Give some high level properties on transactions

Number of items

int

Number of transactions

int

Average transaction size

float

Density

float in [0, 1]

Parameters

D (pd.Series) – A transactional dataset

Notes

\[density = { avg\_transaction\_size \over n\_items }\]

Example

>>> from skmine.datasets.fimi import fetch_connect
>>> from skmine.datasets.utils import describe
>>> describe(fetch_connect())  
{'n_items': 75, 'avg_transaction_size': 37.0, 'n_transactions': 3196, 'density': 0.4933}
skmine.datasets.utils.describe_logs(D)[source]

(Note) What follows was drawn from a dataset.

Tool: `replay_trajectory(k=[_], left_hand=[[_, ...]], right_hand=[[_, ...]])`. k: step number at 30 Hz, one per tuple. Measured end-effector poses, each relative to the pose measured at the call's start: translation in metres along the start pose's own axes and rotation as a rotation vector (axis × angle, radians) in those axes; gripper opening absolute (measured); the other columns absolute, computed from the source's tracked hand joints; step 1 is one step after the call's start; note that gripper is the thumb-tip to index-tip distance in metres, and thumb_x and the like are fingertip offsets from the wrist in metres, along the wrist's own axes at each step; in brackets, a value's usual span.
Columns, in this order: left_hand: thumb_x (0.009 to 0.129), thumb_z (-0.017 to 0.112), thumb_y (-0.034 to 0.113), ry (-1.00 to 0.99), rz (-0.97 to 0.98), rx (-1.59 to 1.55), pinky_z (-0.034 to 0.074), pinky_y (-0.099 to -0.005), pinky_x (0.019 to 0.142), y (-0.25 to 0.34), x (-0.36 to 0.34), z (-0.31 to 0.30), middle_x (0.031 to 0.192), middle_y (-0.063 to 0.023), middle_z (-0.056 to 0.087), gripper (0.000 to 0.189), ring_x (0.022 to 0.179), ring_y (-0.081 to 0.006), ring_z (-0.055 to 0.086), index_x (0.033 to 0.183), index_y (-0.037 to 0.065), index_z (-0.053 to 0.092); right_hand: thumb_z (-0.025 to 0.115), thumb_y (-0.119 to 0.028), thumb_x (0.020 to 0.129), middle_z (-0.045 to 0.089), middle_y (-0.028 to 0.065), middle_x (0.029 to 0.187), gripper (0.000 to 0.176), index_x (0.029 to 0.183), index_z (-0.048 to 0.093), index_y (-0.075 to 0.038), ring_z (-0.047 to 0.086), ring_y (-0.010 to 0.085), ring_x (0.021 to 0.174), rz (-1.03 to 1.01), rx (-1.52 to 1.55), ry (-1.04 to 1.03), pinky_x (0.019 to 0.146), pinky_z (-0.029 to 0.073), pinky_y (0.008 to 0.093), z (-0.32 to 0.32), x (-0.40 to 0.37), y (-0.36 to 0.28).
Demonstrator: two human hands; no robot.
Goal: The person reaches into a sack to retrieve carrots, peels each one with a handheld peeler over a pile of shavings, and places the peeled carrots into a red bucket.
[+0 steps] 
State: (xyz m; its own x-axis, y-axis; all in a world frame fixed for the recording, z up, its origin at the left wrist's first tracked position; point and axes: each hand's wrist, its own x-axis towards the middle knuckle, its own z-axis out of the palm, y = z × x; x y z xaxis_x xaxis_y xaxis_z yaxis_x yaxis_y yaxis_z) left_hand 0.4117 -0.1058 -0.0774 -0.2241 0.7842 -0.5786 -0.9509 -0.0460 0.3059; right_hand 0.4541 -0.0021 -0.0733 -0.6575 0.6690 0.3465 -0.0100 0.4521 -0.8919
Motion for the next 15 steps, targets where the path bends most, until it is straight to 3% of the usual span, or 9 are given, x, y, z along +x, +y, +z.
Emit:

Give some high level properties on logs

Number of events

int

Average delta per event

float

Average nb of points per event

float

Parameters

D (pd.Series) – A dataset containing logs

Example

>>> from skmine.datasets.periodic import fetch_health_app
>>> from skmine.datasets.utils import describe_logs
>>> describe(fetch_health_app()) 
{'n_events': 20,
'avg_delta_per_event': Timedelta('0 days 00:53:24.984000'),
'avg_nb_points_per_event': 100.0}
skmine.datasets.get_data_home(data_home=None)[source]

Return the path of the scikit-mine data home directory.

This folder is used by some large dataset loaders to avoid downloading data several times.

By default, data_home is ./scikit_mine_data/

Alternatively, it can be set by the SCIKIT_MINE_DATA environment variable or programmatically by giving an explicit folder path.

Parameters

data_home (str | None) – The path to scikit-mine data dir.